Près de 600 enfants en Albanie n'iront pas à l'école à la rentrée scolaire lundi, car ils vivent retranchés chez eux pour échapper à la vendetta, «la vengeance (des crimes de sang) par le sang», a déclaré à l'AFP Gjin Marku, un responsable d'une ONG locale.

Cinq cent quatre-vingt-dix enfants, âgés de 3 à 15 ans, seront obligés de rester enfermés dans leurs foyers, dans l'espoir d'échapper aux effets de cette loi fixée au XVe siècle, qui réclame systématiquement la «vengeance du sang par le sang», selon la même source. Cette loi est issue du Kanun, un code coutumier qui se prononce sur une douzaine de domaines de la vie quotidienne.
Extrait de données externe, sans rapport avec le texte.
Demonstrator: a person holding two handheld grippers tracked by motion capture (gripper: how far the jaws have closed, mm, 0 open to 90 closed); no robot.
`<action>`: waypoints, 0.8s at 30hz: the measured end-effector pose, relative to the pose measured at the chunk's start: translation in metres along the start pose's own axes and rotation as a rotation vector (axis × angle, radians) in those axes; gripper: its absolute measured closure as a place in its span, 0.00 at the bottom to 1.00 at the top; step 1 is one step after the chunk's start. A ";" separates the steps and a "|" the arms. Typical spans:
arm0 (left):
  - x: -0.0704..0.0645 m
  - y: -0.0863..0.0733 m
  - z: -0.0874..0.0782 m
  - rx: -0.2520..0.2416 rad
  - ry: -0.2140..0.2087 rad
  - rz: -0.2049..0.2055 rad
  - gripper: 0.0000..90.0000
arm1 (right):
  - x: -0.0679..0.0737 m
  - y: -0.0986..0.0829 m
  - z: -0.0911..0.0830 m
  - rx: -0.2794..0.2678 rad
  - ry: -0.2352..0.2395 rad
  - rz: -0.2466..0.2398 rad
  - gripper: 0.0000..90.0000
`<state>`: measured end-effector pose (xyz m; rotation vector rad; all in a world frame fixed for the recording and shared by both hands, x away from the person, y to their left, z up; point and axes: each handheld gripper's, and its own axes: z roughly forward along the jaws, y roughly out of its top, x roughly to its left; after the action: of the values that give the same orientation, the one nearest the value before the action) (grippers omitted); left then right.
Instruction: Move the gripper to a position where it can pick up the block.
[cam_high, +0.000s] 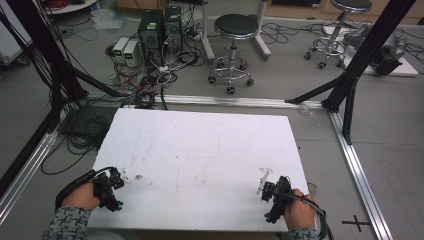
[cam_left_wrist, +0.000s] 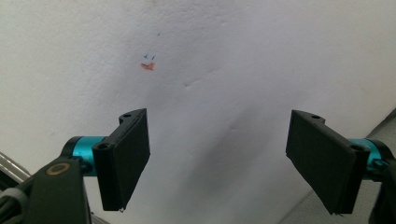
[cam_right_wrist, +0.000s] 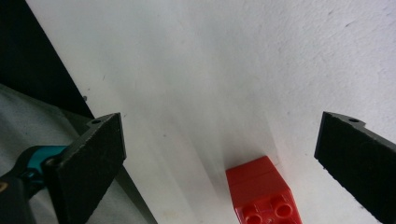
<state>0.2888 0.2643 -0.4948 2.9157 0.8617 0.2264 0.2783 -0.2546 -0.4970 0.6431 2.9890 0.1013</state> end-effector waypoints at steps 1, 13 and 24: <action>0.000 0.000 0.000 -0.001 0.000 0.000 0.24 | 0.000 -0.001 -0.002 -0.003 -0.002 0.005 0.01; -0.001 0.001 0.000 -0.004 0.001 0.001 0.24 | -0.012 -0.017 -0.030 -0.059 -0.003 -0.056 0.01; -0.001 0.000 0.000 -0.001 -0.004 0.003 0.24 | -0.025 -0.035 -0.050 -0.078 0.023 -0.178 0.01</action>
<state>0.2879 0.2633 -0.4944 2.9161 0.8569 0.2205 0.2823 -0.2988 -0.4481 0.3681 3.0297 0.2130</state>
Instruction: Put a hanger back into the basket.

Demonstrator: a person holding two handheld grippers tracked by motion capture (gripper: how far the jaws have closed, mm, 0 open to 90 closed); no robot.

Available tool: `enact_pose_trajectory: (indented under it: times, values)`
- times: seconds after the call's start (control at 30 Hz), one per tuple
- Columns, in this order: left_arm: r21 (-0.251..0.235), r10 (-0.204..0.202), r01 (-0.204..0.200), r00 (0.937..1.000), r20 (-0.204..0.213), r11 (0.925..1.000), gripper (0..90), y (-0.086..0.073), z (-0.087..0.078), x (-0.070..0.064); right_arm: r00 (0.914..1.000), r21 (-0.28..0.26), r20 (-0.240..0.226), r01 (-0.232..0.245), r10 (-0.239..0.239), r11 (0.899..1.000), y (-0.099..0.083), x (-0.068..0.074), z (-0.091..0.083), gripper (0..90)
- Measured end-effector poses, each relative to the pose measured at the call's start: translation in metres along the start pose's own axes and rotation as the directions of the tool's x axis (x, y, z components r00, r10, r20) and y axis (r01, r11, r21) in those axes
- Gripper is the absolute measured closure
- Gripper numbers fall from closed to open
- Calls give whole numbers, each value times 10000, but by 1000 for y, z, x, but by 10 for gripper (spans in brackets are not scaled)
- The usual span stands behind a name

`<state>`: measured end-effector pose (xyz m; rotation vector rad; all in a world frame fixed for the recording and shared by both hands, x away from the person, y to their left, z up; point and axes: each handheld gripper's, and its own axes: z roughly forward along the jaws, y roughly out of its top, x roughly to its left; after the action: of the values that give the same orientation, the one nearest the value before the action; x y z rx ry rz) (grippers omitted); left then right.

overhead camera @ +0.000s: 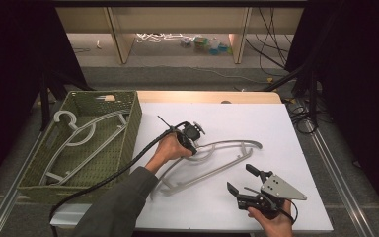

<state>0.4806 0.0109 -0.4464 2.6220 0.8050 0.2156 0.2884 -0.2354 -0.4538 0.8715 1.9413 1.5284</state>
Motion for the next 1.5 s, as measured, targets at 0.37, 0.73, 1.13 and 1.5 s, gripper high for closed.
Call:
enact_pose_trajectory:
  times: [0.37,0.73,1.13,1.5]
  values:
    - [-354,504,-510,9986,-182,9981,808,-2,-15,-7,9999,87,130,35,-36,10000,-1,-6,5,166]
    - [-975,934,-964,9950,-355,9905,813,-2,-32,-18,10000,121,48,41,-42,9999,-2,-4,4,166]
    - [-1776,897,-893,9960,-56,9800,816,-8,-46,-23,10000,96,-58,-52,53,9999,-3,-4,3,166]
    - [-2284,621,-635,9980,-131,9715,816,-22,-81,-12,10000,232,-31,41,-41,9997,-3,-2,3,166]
Aux termes de cette loi, tous les membres masculins d'une famille, y compris un bébé de quelques mois, sont susceptibles d'être victime d'une vengeance, quel que soit leur degré de parenté avec le meurtrier ayant tué un membre d'une famille «rivale».

Cette tradition meurtrière touche surtout les régions montagneuses dans le nord de l'Albanie, mais elle est également répandue dans les villes, le centre et le sud du pays.

Selon un rapport du «Comité de réconciliation», diffusé début septembre à Tirana, 600 femmes et 590 enfants vivent enfermés dans leurs foyers craignant d'être tués dans le cadre d'une vengeance.

«La plupart de ces enfants sont privés de tout moyen de communication, ils ne peuvent pas se rendre à l'école à cause de leur isolement», a expliqué M. Marku.

Les autorités albanaises chargées de l'Éducation avaient mis en place l'année dernière des projets d'éducation individuelle au foyer pour chacun des enfants vivant retranchés à domicile.

«Nous allons continuer à assister ces enfants, mais notre but est de les faire sortir pour qu'ils puissent aller et suivre les cours comme tous les autres à l'école», a déclaré lundi à la presse la nouvelle ministre de l'Éducation, Mme Lindita Nikolli.

Le nouveau gouvernement du premier ministre Edi Rama, investi dimanche, entend appliquer les lois à la lettre et mettre en oeuvre des plans d'action ciblés dans l'espoir de mettre fin à cette situation, a ajouté la ministre.